=== Task goal ===
Print out the data below. Do not alter a single line.

BEGIN

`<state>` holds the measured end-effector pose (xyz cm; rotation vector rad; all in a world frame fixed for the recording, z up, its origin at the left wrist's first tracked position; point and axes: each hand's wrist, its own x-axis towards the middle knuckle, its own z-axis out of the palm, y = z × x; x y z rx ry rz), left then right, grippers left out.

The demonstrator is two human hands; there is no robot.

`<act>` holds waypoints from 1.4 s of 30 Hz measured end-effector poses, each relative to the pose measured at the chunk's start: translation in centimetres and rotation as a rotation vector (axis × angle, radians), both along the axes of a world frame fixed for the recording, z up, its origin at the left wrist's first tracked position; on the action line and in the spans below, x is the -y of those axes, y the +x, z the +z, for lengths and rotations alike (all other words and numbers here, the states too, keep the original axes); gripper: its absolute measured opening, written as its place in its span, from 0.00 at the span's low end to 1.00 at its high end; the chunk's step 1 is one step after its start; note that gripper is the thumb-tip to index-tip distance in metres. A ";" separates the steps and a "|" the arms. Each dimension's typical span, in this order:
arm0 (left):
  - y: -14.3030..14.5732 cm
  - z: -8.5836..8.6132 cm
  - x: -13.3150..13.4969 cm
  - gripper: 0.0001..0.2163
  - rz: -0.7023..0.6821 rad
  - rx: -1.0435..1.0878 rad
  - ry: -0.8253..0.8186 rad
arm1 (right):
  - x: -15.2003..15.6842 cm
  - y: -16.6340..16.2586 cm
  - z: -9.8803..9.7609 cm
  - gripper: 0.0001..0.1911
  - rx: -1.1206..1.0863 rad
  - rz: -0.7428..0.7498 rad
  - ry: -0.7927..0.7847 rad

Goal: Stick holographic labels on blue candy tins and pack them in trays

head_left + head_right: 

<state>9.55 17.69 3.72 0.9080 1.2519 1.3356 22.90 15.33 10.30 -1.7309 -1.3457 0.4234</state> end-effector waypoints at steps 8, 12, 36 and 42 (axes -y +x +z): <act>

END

=== Exercise answer ===
`<state>` holds the measured end-effector pose (xyz cm; rotation vector rad; all in a world frame fixed for the recording, z up, its origin at the left wrist's first tracked position; point and axes: each hand's wrist, its own x-axis towards the middle knuckle, its own z-axis out of the palm, y = z × x; x y z rx ry rz), left then right, grippers left out.

The demonstrator is two human hands; there is no robot.

`<act>` holds waypoints from 1.4 s of 30 Hz measured end-effector poses, each relative to the pose measured at the chunk's start: translation in centimetres and rotation as a rotation vector (axis × angle, radians), both along the axes of a world frame fixed for the recording, z up, its origin at the left wrist's first tracked position; on the action line and in the spans below, x is the -y of those axes, y the +x, z the +z, for lengths and rotations alike (all other words and numbers here, the states too, keep the original axes); gripper: its absolute measured opening, written as its place in its span, from 0.00 at the span's low end to 1.00 at its high end; the chunk's step 1 is one step after its start; note that gripper is the thumb-tip to index-tip distance in metres. A ";" separates the steps and a "|" the arms. Each dimension's typical span, in this order:
arm0 (left):
  - y: -14.3030..14.5732 cm
  - z: -8.5836..8.6132 cm
  - x: -13.3150..13.4969 cm
  - gripper: 0.0001..0.2163
  - rz: -0.7023..0.6821 rad
  - rx: -1.0435..1.0878 rad
  - ry: -0.8253..0.8186 rad
arm1 (right):
  - x: -15.2003..15.6842 cm
  - y: -16.6340..16.2586 cm
  - z: -9.8803..9.7609 cm
  - gripper: 0.0001..0.1911
  - rx: -1.1206..1.0863 rad
  - rz: -0.7428..0.7498 rad
  - ry: -0.7927..0.7847 rad

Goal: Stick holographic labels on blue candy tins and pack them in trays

head_left + head_right: 

<state>9.55 17.69 3.72 0.9080 1.2519 1.3356 22.90 15.33 10.30 -1.7309 -1.3457 0.4234</state> end-effector waypoints at steps 8, 12, 36 and 42 (axes -y +x +z): <act>

This finishes the output for the exercise.